Deprem hareketliliğine ilişkin değerlendirmelerde bulunan Akgün, bölgede doğal jeolojik koşulların depremleri tetikleyebilecek bir yapıya sahip olduğunu dile getirdi. "Elimize ulaşan güncel verilere göre buna 'deprem fırtınası' denebilir. Birbirine yakın belirli büyüklüklerdeki peşi sıra olan depremlerden bahsediyoruz. Burada volkanik aktivitenin taze olduğunu biliyoruz. Volkanik aktivitenin gelişmeye başlamasının bu depremlere neden olduğuna dair bir veri yok elimizde. Olursa da şaşırmayız çünkü alan, aktif volkanizmayı geliştirebilecek bir alan. Bu sönümlenebilir de bir miktar artabilir de. Net bir şey söylemek mümkün değil. Sürekli gözlemleyerek tetikte olmak önemli" dedi.

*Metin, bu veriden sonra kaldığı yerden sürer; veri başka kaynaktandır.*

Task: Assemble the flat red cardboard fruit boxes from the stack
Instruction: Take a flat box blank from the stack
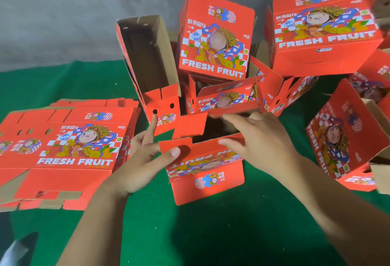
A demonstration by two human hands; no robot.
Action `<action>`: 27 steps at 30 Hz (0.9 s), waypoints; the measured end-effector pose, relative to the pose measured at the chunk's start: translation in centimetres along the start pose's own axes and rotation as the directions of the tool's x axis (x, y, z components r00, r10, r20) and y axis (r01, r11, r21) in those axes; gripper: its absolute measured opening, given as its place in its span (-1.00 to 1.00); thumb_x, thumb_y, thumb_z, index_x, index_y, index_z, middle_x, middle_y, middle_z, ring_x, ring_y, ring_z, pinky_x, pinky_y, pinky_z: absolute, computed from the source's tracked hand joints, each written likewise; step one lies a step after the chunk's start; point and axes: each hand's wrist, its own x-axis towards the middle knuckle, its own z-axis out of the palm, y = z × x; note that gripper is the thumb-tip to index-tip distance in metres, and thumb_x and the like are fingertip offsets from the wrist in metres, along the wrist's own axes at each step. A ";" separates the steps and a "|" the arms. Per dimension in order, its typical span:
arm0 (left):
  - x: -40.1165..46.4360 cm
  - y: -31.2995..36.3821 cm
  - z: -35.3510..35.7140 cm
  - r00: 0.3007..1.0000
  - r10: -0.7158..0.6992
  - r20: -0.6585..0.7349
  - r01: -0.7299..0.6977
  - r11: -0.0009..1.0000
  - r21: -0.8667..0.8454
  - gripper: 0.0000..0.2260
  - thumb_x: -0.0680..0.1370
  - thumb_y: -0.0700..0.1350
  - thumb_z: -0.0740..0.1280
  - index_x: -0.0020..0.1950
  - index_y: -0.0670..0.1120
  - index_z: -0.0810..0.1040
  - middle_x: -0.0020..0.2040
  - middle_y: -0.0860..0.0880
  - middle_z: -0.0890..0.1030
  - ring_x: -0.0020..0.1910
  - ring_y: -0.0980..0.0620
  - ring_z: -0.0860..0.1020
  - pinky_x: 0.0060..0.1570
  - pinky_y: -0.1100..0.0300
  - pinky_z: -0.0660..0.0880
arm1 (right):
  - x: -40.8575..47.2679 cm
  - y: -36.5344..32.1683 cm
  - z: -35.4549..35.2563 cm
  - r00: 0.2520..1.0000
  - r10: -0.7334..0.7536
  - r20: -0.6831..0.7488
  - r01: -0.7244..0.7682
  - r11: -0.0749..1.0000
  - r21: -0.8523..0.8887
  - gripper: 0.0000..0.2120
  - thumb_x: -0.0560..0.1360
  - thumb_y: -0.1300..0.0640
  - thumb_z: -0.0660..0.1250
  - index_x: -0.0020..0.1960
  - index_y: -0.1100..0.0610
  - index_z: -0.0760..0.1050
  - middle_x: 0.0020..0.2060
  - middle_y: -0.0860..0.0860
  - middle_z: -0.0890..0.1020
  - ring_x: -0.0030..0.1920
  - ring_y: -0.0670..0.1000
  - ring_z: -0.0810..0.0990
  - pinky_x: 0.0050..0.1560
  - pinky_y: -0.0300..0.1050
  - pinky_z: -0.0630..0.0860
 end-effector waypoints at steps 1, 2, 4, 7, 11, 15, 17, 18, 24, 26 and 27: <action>0.0 0.0 0.2 1.000 0.005 -0.027 -0.005 1.000 -0.018 -0.58 0.40 0.50 0.22 0.07 0.39 0.69 0.63 0.39 -0.16 0.47 0.41 -0.11 0.47 0.06 -0.12 | 0.1 -0.1 -0.2 0.999 0.016 0.051 -0.016 1.000 -0.001 -0.41 0.53 -0.35 0.25 0.31 0.06 0.59 0.17 0.09 0.72 -0.06 0.19 0.66 0.06 0.10 0.50; 0.0 -0.1 0.5 0.999 0.002 -0.051 -0.004 0.999 -0.036 -0.60 0.40 0.49 0.23 0.08 0.40 0.68 0.63 0.39 -0.10 0.49 0.38 -0.11 0.47 0.06 -0.12 | 0.2 -0.3 -0.3 0.994 0.030 0.106 -0.030 1.000 -0.002 -0.42 0.52 -0.36 0.24 0.29 0.05 0.58 0.33 0.10 0.64 0.02 0.19 0.67 0.12 0.11 0.49; 0.0 -0.2 0.8 0.999 -0.028 -0.031 0.027 0.999 -0.047 -0.59 0.39 0.51 0.23 0.08 0.41 0.68 0.61 0.43 -0.09 0.45 0.41 -0.09 0.49 0.03 -0.10 | 0.5 -0.5 -0.5 0.985 0.025 0.170 -0.024 1.000 -0.010 -0.43 0.53 -0.39 0.21 0.29 0.00 0.57 0.46 0.06 0.53 0.14 0.16 0.66 0.19 0.08 0.44; 0.3 -0.3 1.1 0.995 -0.072 0.071 0.075 0.996 -0.037 -0.52 0.38 0.58 0.20 0.14 0.43 0.65 0.53 0.55 -0.21 0.43 0.44 -0.11 0.51 -0.04 -0.08 | 1.1 -0.4 -0.8 0.973 0.026 0.230 -0.020 0.999 -0.028 -0.28 0.49 -0.49 0.06 0.50 -0.13 0.42 0.56 0.00 0.40 0.34 0.09 0.60 0.30 0.01 0.39; 1.1 -0.5 1.8 0.999 -0.032 0.017 0.032 0.999 0.022 -0.47 0.47 0.53 0.13 0.41 0.47 0.44 0.62 0.42 -0.13 0.62 0.21 -0.13 0.61 -0.18 -0.08 | 2.8 0.2 -0.9 0.924 0.141 0.355 -0.139 0.990 -0.031 -0.11 0.41 -0.65 -0.19 0.62 -0.27 0.12 0.68 -0.01 0.10 0.48 0.18 0.45 0.19 0.06 0.53; 1.4 -0.6 2.8 0.995 -0.010 -0.097 0.007 1.000 -0.023 -0.36 0.49 0.54 0.08 0.56 0.44 0.19 0.54 0.47 0.09 0.57 0.30 0.00 0.62 -0.11 -0.06 | 4.1 1.3 0.1 0.883 0.155 0.442 -0.177 0.984 0.008 -0.26 0.50 -0.60 -0.11 0.56 -0.30 0.20 0.52 -0.09 0.43 0.36 0.08 0.52 -0.01 -0.10 0.52; 1.8 -0.5 3.4 0.971 -0.045 -0.235 0.045 0.999 -0.005 -0.34 0.57 0.43 0.06 0.63 0.21 0.25 0.59 0.18 0.25 0.60 0.05 0.09 0.61 -0.16 0.00 | 4.4 1.8 0.7 0.887 0.159 0.434 -0.174 0.985 -0.004 -0.38 0.54 -0.53 0.02 0.49 -0.28 0.32 0.29 -0.11 0.61 0.19 0.06 0.58 -0.19 -0.19 0.37; 2.1 -0.5 3.7 0.947 -0.053 -0.317 0.059 0.998 0.007 -0.40 0.61 0.35 0.07 0.61 0.15 0.31 0.55 0.06 0.35 0.57 -0.06 0.17 0.58 -0.15 0.06 | 4.7 2.1 1.1 0.875 0.200 0.442 -0.212 0.977 -0.022 -0.36 0.53 -0.53 0.05 0.48 -0.23 0.36 0.26 -0.07 0.62 0.21 0.10 0.59 -0.15 -0.14 0.37; 3.3 -0.7 4.7 0.795 -0.057 -0.604 0.198 0.965 0.169 -0.59 0.65 -0.06 0.37 0.52 0.00 0.50 0.30 -0.01 0.59 0.25 -0.19 0.40 0.12 0.15 0.15 | 4.6 2.9 2.6 0.840 0.408 0.359 -0.411 0.909 -0.070 -0.27 0.54 -0.49 0.07 0.48 0.01 0.38 0.50 0.15 0.37 0.46 0.27 0.35 0.21 0.19 0.46; 3.4 -0.9 4.8 0.757 -0.047 -0.652 0.182 0.973 0.140 -0.63 0.69 0.02 0.28 0.50 0.00 0.52 0.32 0.01 0.59 0.23 -0.14 0.38 0.11 0.19 0.12 | 4.5 3.5 3.1 0.896 0.389 0.215 -0.392 0.920 -0.033 -0.32 0.57 -0.44 0.10 0.43 0.04 0.47 0.53 0.14 0.35 0.44 0.28 0.37 0.24 0.21 0.47; 3.4 -0.8 4.9 0.742 -0.054 -0.668 0.160 0.982 0.098 -0.62 0.71 0.08 0.20 0.49 0.01 0.53 0.34 0.03 0.59 0.23 -0.09 0.36 0.12 0.23 0.09 | 4.3 3.7 3.3 0.916 0.374 0.148 -0.378 0.926 -0.004 -0.34 0.58 -0.41 0.12 0.38 0.07 0.52 0.51 0.13 0.39 0.41 0.29 0.41 0.24 0.22 0.47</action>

Tsunami riski konusunda da açıklama yapan Akgün, "Tsunami gelişebilmesi için 6'nın üzerinde bir deprem olması beklenir. 4,5 ve 5 büyüklüğünde depremlerde de dalga yükselir, kıyıya vurur ama çok hasar yaratacak boyutta değildir. Hasar olması için büyüklüğünün 7'ye yakın olması lazım" ifadelerini kullandı.
Bölgenin her zaman 7 büyüklüğünde deprem üretebilecek potansiyele sahip olduğuna dikkat çeken Akgün, "Kıyılarımızda oluşabilecek etki, depremlerin büyüklükleriyle orantılı. Buradaki 4 ila 4,8 arasında olan depremler, ülkemize 170 kilometre uzaklıkta meydana geliyor. Bunlar bizim nispeten 'küçük' ve 'orta' arasında sayabileceğimiz depremler. Ülkemiz için çok olumsuz bir etkisinden söz edemeyiz. Fakat 6 ve üzeri bir depremi kıyılarımızda hissetmemiz mümkün. Oluşabilecek her türlü duruma karşı AFAD olarak her 15 dakikada bir deprem çözümlemesi yapıyoruz, anlık gözlemliyoruz. Buna karşı ülke bazında eylem planlarımız var" dedi.